The right-wing People’s Party of Canada almost quadrupled its votes in the two Kelowna-area ridings on Monday.
Its candidate in Kelowna-Lake Country, Brian Rogers, won 7.2% of all votes cast. In Central Okanagan-Nicola-Similkameen, PPC candidate Kathryn Mcdonald won 7.3% of the vote. And she doesn’t even live here.
These tallies were up from the 1.8% and 2.07% of the votes the PPC candidates won in the two ridings, respectively, two years ago.
Provincially, the PPC polled 5.1% of the vote in B.C., just slightly behind the 5.3% won by the free-falling Greens.
The popularity of the PPC in the two Kelowna ridings was similar to its share of the vote in Alberta, where it won 7.5% of all votes cast. The PPC was most popular in Manitoba, where it won 7.8% of all votes.
Nationally, the party polled 5.1% of the vote, up from the 1.6% share it drew in 2019. But the party again failed to win any seats, not even coming close anywhere, and Leader Maxime Bernier again was trounced in his riding of Beauce, Que.
The PPC campaigned mainly on its opposition to lockdowns triggered by the COVID-19 pandemic and vaccine passports. It also pledged to halve immigration, make deep cuts to the federal budget, cut funding for the CBC, repeal a recently passed ban on certain guns, and abolish carbon taxes.
Such policies might drive so-called progressives nuts, but poll results show a not inconsiderable number of Canadians share these views. The wonder for the PPC, really, is that they couldn’t attract anyone other than Mcdonald, an unemployed paralegal based in Vancouver to represent the party in the riding that includes downtown Kelowna and West Kelowna.
Her performance during an online debate veered between the incomprehensible and the ludicrous. After the four other candidates had answered a question, she asked to have it repeated; she said wrongly that all Canadian exports were banned because of the pandemic; she said “I don’t know” when asked what her priorities would be if elected. She was bored and uninformed, and proudly so.
In the dying days of the campaign, Conservative Leader Erin O’Toole made an explicit pitch to right-of-centre voters not to vote PPC because it would deliver another Liberal victory. But a morning-after analysis of PPC votes by iPolitics shows the PPC cost, at most, the Conservatives a few seats in Ontario.
O’Toole can’t blame the PPC for the Conservatives’ loss. He earned it all by himself.
Liberal candidate Tim Krupa, mocked by the Conservatives for being a parachute candidate, missed his landing in Kelowna-Lake Country by a wide margin.
He won 26% of the vote, almost 20 points behind re-elected Conservative incumbent Tracy Gray. Krupa’s tally was also down almost seven points from what Liberal incumbent Stephen Fuhr drew when he was defeated by Gray in 2019.
Krupa’s vote totals were down more than 20 points from what Fuhr won in the 2015 election, when the Liberals knocked off two-term incumbent Conservative Ron Cannan.
But at least Krupa, 30, didn’t drop the local Liberals below the party’s disastrous results in the 2008 and 2011 elections, when their candidates drew 14.8% and 11.5%, respectively.
Krupa’s share of the vote, in fact, was almost exactly what the party received locally in the 1997, 2000, and 2004 elections.

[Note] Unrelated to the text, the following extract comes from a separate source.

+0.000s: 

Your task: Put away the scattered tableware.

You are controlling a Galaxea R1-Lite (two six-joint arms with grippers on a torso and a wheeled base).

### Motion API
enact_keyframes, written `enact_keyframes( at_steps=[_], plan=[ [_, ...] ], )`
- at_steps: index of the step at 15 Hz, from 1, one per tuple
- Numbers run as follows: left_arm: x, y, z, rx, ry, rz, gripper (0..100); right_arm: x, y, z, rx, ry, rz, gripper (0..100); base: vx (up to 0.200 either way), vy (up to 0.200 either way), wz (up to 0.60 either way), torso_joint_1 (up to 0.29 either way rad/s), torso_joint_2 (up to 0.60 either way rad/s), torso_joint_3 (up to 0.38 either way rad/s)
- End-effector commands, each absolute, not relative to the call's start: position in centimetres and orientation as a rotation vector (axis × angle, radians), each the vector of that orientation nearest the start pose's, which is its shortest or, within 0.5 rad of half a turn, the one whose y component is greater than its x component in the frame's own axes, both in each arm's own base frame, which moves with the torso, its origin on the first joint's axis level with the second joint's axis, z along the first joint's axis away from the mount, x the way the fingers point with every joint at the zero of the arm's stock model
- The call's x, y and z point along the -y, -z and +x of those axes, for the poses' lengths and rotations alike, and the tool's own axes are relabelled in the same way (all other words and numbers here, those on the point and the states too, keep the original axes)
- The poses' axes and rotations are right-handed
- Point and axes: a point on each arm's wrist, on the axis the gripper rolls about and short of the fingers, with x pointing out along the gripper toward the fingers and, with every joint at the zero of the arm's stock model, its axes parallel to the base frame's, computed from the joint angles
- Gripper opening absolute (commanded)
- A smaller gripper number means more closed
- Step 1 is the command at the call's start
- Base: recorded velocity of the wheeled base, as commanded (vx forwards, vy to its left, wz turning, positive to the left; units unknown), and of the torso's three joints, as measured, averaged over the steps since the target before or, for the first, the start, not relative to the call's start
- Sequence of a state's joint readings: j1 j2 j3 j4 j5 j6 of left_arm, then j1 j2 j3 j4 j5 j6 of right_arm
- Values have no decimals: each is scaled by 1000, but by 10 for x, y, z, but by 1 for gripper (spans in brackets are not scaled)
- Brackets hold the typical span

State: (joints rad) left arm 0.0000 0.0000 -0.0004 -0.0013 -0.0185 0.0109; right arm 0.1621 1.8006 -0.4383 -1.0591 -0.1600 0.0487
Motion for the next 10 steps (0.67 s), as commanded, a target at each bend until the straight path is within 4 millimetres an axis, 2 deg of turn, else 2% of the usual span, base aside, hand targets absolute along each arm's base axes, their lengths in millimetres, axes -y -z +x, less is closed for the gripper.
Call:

The party’s only other triumph in Kelowna, of course, was in 1968 when Pierre Trudeau, Justin’s charismatic father, won a sweeping majority. Based on all election returns since then, perhaps the Liberal’s next big chance in Kelowna will come if a third-generation Trudeau one day takes the helm of the party.
Pierre Trudeau was 50 when he first became Prime Minister. Justin was 44. Justin’s oldest child, Ella-Grace, is 12. Given the apparent magic in the Trudeau name, local Liberals might already be looking forward to an election round about the year 2056.
Someone once said about Brazil, “It is the future. And it always will be.”
That kind of yawning gap between potential and reality, reach and grasp, seems an apt description of the federal Greens, whose sanctimony and certitude on all kinds of climate issues had a net zero impact on voters this election.
After doubling their local vote between the 2004 and 2008 elections, to 14% from 7%, the Kelowna-area Greens have been headed right back down ever since, not even bothering to contest the 2015 election.
On Monday, Green candidate Imre Szeman – who, unlike Krupa, really was a parachute candidate because he has never even lived in Kelowna – got just 3.1% of the vote in Kelowna-Lake Country.
Nationally, the Greens mustered barely 2% of the vote. Some Greens, sniffing the impending electoral disaster, had tried to oust Leader Annamie Paul before the election.
John Janmaat, a local Green who ran in the provincial election last year, threw in with the federal Liberals, as did former B.C. Green Leader Andrew Weaver.
With friends like that, realization of the Greens’ dreams might be as far off as – oh, let’s say, Brazil.